For the data below, restate word for word only the lines from the line containing "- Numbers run" through the line containing "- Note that", both ends included.

**Given information**.

--

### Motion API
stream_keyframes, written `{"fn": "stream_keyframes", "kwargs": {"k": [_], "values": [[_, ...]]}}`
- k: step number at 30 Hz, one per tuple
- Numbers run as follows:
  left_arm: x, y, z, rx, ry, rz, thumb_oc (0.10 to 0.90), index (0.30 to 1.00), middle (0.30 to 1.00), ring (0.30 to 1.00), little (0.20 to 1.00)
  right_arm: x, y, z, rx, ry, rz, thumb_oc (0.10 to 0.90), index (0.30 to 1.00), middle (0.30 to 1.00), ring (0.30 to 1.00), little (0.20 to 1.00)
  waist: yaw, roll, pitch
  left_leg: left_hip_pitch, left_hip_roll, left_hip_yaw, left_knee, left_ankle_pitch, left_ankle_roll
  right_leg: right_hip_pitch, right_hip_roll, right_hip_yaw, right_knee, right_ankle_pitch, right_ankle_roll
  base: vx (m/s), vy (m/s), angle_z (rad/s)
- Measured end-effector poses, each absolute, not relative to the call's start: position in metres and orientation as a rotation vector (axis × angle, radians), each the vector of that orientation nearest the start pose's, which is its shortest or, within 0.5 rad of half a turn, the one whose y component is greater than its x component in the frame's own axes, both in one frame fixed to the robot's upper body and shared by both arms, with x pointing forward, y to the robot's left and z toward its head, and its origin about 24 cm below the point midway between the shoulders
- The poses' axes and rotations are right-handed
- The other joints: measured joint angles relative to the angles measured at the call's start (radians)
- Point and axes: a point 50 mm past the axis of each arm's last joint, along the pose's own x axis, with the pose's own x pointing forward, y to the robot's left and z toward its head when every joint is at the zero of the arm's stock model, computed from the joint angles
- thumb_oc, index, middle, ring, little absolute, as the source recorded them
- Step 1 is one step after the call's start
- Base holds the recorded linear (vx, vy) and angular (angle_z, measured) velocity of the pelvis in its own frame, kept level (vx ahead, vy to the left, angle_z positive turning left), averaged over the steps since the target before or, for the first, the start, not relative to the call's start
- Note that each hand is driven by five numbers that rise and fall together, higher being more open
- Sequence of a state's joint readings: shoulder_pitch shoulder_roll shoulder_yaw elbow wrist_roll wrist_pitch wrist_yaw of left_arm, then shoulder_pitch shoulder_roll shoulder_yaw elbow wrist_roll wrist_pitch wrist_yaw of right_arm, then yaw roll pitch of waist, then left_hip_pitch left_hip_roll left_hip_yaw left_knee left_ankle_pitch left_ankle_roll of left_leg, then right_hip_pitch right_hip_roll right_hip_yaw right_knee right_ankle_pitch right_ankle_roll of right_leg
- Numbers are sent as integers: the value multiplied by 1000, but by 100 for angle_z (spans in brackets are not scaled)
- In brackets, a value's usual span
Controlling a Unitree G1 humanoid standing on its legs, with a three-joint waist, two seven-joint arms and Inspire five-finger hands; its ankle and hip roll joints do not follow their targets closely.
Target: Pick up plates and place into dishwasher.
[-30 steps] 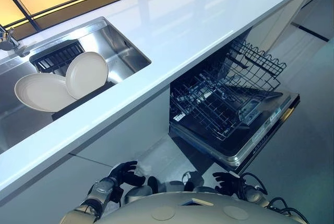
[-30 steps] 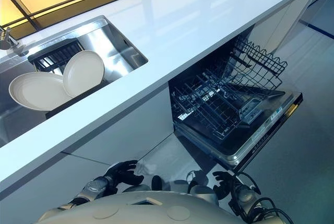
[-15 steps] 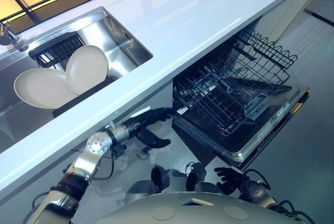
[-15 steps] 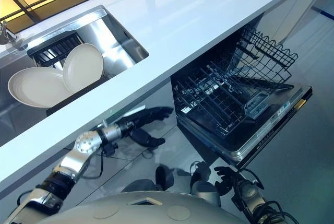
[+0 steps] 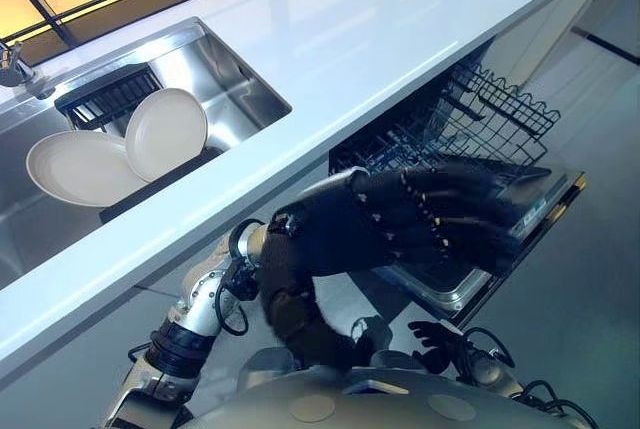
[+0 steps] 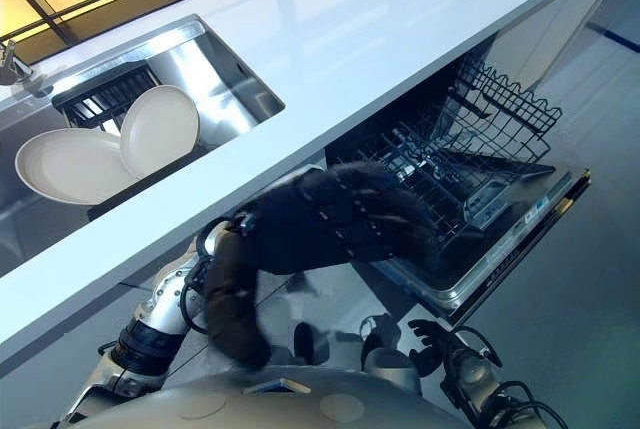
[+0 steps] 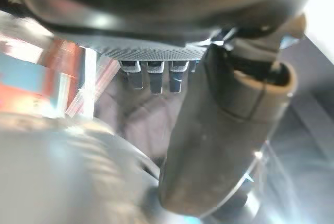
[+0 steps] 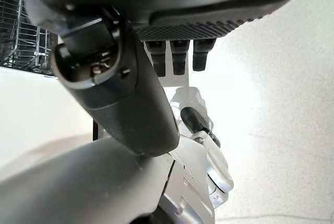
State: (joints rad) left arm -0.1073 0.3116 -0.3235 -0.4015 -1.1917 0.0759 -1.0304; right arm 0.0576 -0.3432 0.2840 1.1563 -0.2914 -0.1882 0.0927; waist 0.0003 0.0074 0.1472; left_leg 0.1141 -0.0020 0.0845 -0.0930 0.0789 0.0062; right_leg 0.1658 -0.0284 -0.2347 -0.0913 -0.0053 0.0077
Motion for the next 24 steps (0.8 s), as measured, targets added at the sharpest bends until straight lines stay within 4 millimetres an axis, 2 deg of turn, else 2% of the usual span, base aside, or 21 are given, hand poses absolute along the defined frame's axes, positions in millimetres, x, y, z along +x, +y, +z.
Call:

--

**Result of the exercise**.
- Numbers run as follows:
  left_arm: x, y, z, rx, ry, rz, thumb_oc (0.10 to 0.90), index (0.30 to 1.00), middle (0.30 to 1.00), ring (0.30 to 1.00), little (0.20 to 1.00)
  right_arm: x, y, z, rx, ry, rz, thumb_oc (0.10 to 0.90), index (0.30 to 1.00), middle (0.30 to 1.00), ring (0.30 to 1.00), little (0.20 to 1.00)
  waist: yaw, roll, pitch
  left_leg: left_hip_pitch, left_hip_roll, left_hip_yaw, left_knee, left_ankle_pitch, left_ankle_roll
  right_leg: right_hip_pitch, right_hip_roll, right_hip_yaw, right_knee, right_ankle_pitch, right_ankle_roll
  base: vx (m/s), vy (m/s), angle_z (rad/s)
- Measured end-effector poses, each absolute, not relative to the call's start: position in metres and orientation as a rotation vector (axis × angle, radians), each the vector of that orientation nearest the start pose's, which is its shortest or, within 0.5 rad of half a turn, the one whose y component is greater than its x component in the frame's own axes, both in one frame fixed to the robot's upper body and shared by both arms, with x pointing forward, y to the robot's left and z toward its head, and its origin about 24 cm below the point midway between the shoulders
- The poses' axes and rotations are right-handed
- The other joints: measured joint angles relative to the angles measured at the call's start (radians)
- Point and axes: a point 50 mm past the axis of each arm's last joint, along the pose's own x axis, with the pose's own x pointing forward, y to the robot's left and z toward its head when every joint is at the zero of the arm's stock model, computed from the joint angles
- thumb_oc, index, middle, ring, little absolute, as the source recorded them
- Step 1 is one step after the call's start
- Base holds the recorded linear (vx, vy) and angular (angle_z, measured) velocity of the pelvis in its own frame, kept level (vx ahead, vy to the left, angle_z positive turning left), averaged over the steps since the target before or, for the first, the start, not relative to the call's start
- Note that each hand is driven by five numbers that rise and fall together, higher being more open

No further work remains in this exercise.